Work task: Copy out each line of the entries where the word "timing" is present.

Extracted records

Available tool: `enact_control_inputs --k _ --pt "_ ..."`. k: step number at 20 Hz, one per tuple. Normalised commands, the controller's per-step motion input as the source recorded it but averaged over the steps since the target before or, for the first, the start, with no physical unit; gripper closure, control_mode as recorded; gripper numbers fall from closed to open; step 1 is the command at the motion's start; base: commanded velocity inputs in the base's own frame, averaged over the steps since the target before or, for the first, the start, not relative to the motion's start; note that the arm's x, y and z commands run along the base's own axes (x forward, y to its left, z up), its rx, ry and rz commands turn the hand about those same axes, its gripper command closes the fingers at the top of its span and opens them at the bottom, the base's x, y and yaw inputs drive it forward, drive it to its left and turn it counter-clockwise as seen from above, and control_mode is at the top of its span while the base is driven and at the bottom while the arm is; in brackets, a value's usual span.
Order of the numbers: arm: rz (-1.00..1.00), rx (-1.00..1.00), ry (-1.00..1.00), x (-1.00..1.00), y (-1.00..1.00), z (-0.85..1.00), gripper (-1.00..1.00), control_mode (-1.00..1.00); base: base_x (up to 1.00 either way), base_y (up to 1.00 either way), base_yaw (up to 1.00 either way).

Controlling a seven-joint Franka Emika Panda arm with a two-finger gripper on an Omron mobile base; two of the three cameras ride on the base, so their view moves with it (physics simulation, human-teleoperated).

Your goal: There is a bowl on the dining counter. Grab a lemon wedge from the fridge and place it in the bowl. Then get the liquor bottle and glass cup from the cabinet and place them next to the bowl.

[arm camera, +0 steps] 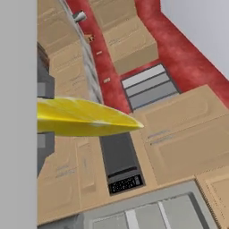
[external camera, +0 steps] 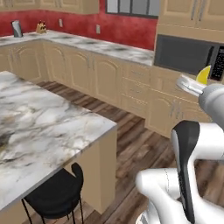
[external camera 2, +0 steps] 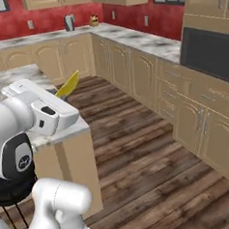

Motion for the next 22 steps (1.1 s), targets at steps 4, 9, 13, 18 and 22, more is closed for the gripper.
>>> enact_control_inputs --k 4,9,13,18,22 --pt "0.00 0.00 0.00 0.00 0.00 0.00 1.00 1.00 -0.44 0.56 0.50" --pt "0.00 0.00 0.00 0.00 0.00 0.00 1.00 1.00 -0.31 0.62 0.52" --pt "0.00 0.00 0.00 0.00 0.00 0.00 1.00 1.00 -0.24 0.62 0.52" --pt "0.00 0.00 0.00 0.00 0.00 0.00 1.00 1.00 -0.27 0.66 0.49" --pt "0.00 0.00 0.00 0.00 0.00 0.00 1.00 1.00 -0.19 0.78 0.44"
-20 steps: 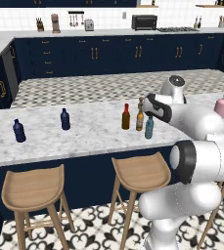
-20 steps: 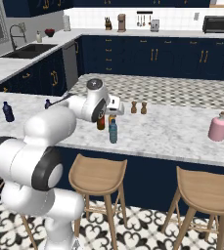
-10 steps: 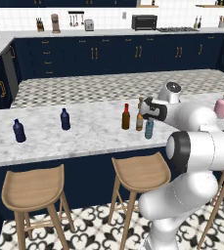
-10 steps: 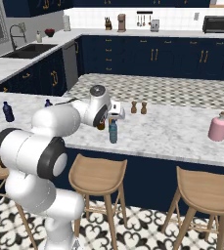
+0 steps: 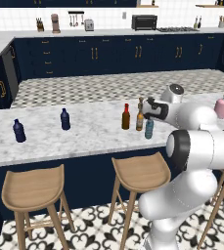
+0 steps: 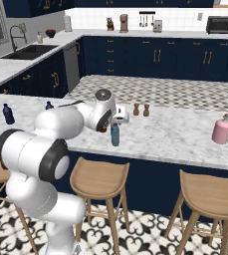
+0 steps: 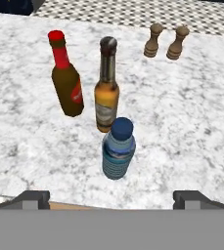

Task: Move the plastic bottles in the middle to the plastics group, and the glass bottles in the middle to the glass group.

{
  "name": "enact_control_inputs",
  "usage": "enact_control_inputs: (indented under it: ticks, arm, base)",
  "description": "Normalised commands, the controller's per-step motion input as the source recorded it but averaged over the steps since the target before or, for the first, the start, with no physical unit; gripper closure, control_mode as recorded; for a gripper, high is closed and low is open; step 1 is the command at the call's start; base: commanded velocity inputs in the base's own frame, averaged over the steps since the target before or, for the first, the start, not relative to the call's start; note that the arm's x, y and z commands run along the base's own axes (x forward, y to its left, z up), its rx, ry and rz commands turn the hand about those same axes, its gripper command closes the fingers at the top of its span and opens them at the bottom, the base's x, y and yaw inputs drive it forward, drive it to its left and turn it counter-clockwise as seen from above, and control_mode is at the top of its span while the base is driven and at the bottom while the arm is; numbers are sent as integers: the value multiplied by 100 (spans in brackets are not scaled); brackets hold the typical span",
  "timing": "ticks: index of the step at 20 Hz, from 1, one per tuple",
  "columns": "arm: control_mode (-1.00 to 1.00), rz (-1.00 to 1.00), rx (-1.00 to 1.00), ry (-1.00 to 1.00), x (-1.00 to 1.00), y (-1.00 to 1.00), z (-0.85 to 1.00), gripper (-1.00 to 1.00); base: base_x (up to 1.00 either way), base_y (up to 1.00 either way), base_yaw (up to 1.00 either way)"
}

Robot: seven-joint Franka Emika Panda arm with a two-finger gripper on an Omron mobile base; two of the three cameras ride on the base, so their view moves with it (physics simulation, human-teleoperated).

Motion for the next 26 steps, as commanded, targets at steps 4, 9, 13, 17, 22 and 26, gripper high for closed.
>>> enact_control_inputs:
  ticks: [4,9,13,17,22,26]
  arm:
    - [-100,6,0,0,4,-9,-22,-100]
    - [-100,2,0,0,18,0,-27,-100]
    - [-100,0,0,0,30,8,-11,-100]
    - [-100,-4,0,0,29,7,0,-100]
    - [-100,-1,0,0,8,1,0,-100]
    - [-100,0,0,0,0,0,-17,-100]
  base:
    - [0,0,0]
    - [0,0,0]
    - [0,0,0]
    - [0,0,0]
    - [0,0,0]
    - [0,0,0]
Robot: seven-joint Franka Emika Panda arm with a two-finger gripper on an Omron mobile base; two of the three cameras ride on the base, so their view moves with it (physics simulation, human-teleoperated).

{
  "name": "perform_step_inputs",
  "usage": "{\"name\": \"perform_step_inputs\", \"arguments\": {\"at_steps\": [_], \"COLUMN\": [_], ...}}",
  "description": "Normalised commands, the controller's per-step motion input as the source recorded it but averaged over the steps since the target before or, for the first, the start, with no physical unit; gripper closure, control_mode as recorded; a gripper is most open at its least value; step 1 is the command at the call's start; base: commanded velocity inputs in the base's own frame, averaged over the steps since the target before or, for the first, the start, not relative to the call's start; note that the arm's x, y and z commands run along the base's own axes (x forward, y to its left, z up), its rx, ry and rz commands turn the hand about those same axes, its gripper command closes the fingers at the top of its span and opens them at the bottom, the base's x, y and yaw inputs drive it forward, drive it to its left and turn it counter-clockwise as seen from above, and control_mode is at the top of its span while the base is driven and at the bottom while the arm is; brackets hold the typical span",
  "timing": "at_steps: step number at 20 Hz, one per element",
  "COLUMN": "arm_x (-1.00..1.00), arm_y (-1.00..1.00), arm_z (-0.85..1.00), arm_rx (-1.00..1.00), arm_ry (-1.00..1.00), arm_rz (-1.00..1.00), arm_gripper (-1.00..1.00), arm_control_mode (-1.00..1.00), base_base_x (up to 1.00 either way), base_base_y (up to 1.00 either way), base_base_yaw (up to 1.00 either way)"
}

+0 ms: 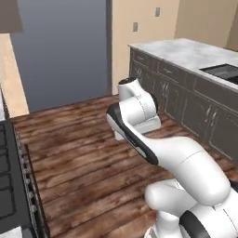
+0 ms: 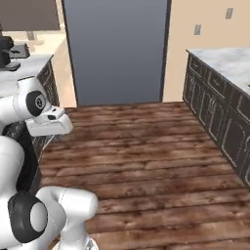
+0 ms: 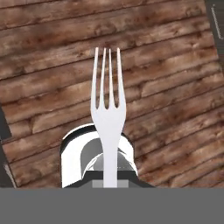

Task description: Organize the utensils by type. Pick up the wooden spoons from the counter and place them in the open cabinet. Then pick up the metallic utensils from the counter and place them in the open drawer.

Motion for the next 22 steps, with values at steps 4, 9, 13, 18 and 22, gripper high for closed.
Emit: {"name": "perform_step_inputs", "arguments": {"at_steps": [4, 9, 13, 18, 22], "arm_x": [0.00, 0.00, 0.00, 0.00, 0.00], "arm_y": [0.00, 0.00, 0.00, 0.00, 0.00], "arm_z": [0.00, 0.00, 0.00, 0.00, 0.00], "arm_rx": [0.00, 0.00, 0.00, 0.00, 0.00], "arm_ry": [0.00, 0.00, 0.00, 0.00, 0.00], "arm_rz": [0.00, 0.00, 0.00, 0.00, 0.00], "arm_gripper": [1.00, 1.00, 1.00, 1.00, 1.00], "arm_control_mode": [1.00, 1.00, 1.00, 1.00, 1.00], "base_base_x": [0.00, 0.00, 0.00, 0.00, 0.00], "base_base_y": [0.04, 0.00, 0.00, 0.00, -0.01], "base_base_yaw": [-1.00, -1.00, -1.00, -1.00, -0.96]}}
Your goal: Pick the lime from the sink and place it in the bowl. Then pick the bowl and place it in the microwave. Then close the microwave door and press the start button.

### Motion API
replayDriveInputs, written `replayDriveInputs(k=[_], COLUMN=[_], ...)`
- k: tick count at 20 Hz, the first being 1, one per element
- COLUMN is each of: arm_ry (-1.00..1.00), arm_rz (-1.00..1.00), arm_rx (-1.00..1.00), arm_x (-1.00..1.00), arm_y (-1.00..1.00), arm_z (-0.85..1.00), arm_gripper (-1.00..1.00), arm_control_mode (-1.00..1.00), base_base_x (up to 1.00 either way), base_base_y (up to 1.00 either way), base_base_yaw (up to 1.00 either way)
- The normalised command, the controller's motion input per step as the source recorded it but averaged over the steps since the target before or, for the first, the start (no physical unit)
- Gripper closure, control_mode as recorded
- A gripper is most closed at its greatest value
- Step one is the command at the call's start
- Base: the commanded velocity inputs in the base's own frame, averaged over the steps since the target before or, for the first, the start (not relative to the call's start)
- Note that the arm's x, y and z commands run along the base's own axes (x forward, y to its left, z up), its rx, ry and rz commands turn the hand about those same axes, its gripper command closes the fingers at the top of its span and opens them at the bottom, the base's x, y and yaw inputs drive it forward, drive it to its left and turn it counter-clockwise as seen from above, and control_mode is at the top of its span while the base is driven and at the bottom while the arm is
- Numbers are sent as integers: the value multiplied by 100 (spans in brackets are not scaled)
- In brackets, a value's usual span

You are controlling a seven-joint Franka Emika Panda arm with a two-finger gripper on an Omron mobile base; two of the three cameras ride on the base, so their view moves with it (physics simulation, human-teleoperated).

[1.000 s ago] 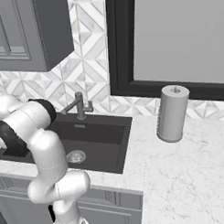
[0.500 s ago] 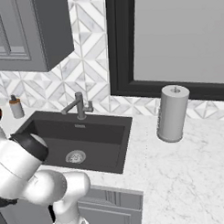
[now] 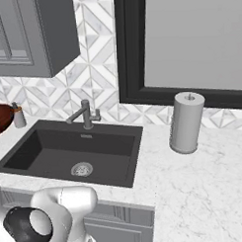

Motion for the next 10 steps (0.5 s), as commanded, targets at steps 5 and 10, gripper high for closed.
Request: replayDriveInputs(k=[5,10], arm_ry=[0,1], arm_rz=[-23,-24], arm_rx=[0,0], arm_x=[-63,-60], arm_y=[-86,-99], arm_z=[69,61], arm_gripper=[100,100], arm_control_mode=[-100,-100], base_base_x=[0,0], base_base_y=[0,0], base_base_yaw=[0,0])
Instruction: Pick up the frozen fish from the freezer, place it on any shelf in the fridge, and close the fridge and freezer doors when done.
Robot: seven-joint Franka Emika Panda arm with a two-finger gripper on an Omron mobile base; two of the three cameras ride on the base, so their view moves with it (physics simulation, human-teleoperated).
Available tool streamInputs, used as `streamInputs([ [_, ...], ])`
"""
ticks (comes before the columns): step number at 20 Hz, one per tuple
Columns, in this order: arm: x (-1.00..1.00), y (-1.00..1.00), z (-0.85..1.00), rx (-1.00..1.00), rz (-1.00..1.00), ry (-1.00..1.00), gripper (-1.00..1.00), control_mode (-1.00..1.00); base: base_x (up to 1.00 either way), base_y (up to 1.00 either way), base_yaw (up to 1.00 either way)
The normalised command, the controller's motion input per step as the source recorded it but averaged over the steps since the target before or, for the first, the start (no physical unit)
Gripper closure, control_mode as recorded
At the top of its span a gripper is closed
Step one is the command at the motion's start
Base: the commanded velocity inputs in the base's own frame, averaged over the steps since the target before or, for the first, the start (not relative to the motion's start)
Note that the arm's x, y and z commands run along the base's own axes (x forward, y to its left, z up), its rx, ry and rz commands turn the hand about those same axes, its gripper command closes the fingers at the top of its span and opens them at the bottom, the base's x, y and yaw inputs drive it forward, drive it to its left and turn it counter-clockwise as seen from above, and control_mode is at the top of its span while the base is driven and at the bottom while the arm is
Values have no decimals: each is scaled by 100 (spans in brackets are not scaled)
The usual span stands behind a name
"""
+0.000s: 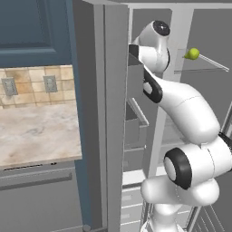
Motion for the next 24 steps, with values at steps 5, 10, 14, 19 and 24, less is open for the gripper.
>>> streamInputs([
  [5,30,0,-15,0,0,3,-100,-100,0,0,0],
  [10,35,0,-20,0,0,4,-100,-100,0,0,0],
  [14,43,0,-17,0,0,2,-100,-100,0,0,0],
  [19,50,0,0,0,-2,3,-100,-100,0,0,0],
  [24,41,0,0,0,0,6,-100,-100,0,0,0],
])
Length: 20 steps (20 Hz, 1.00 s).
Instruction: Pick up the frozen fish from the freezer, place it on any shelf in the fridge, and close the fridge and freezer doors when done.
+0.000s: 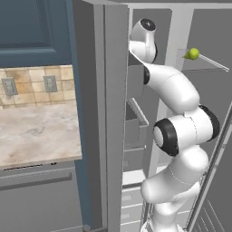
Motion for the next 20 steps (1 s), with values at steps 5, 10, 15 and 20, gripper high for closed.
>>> streamInputs([
  [5,25,0,-8,0,0,8,-100,-100,0,0,0],
  [10,1,0,-29,0,0,7,100,-100,0,0,0],
  [15,0,1,-34,-2,0,2,100,-100,0,0,0],
  [20,0,0,-14,-2,0,-1,100,-100,0,0,0],
])
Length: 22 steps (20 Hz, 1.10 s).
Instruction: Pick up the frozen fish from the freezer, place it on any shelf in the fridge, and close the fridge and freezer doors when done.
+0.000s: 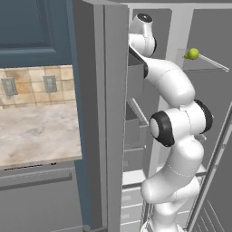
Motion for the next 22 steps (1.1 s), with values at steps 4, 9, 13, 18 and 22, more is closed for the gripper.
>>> streamInputs([
  [4,-2,0,-1,0,0,-2,100,-100,0,0,0],
  [9,-20,0,0,0,0,-12,100,-100,0,0,0],
  [13,-25,0,1,0,0,-20,100,-100,0,0,0],
  [18,-27,6,8,0,-2,-21,100,-100,0,0,0],
  [22,-46,10,17,0,-4,-22,100,-100,0,0,0],
])
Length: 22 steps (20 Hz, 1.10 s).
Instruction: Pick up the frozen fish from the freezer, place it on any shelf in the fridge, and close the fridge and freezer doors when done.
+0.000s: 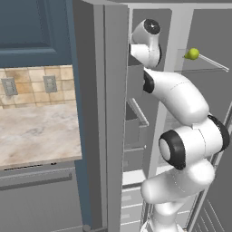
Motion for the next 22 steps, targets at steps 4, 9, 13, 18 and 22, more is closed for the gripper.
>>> streamInputs([
  [4,-55,4,33,0,-1,-22,100,-100,0,0,0],
  [9,-78,0,37,1,0,-9,100,-100,0,0,0],
  [13,-100,0,21,2,0,-2,100,-100,0,0,0],
  [18,-100,0,9,0,0,-2,100,-100,0,0,0],
  [22,-100,-9,0,4,-4,0,100,-100,0,0,0],
])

Exercise solution:
  "timing": "ticks: index of the step at 20 Hz, from 1, one per tuple",
  "timing": "at_steps: step number at 20 Hz, one per element",

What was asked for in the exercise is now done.